[Extracted records]

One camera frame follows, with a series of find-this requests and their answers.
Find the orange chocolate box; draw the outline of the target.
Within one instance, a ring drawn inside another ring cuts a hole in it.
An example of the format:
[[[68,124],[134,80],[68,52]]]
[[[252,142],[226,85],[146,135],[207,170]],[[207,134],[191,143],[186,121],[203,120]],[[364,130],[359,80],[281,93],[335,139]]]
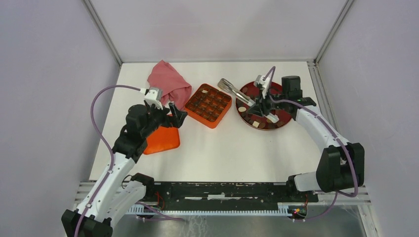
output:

- Task prompt: Without any pictures, reproduce exactly the lines from the line that contains "[[[68,124],[134,80],[68,52]]]" to the end of the entries above, both ends included.

- Response to the task:
[[[68,124],[134,80],[68,52]]]
[[[252,142],[226,85],[146,135],[207,170]],[[207,134],[191,143],[186,121],[203,120]],[[364,130],[359,80],[281,93],[335,139]]]
output:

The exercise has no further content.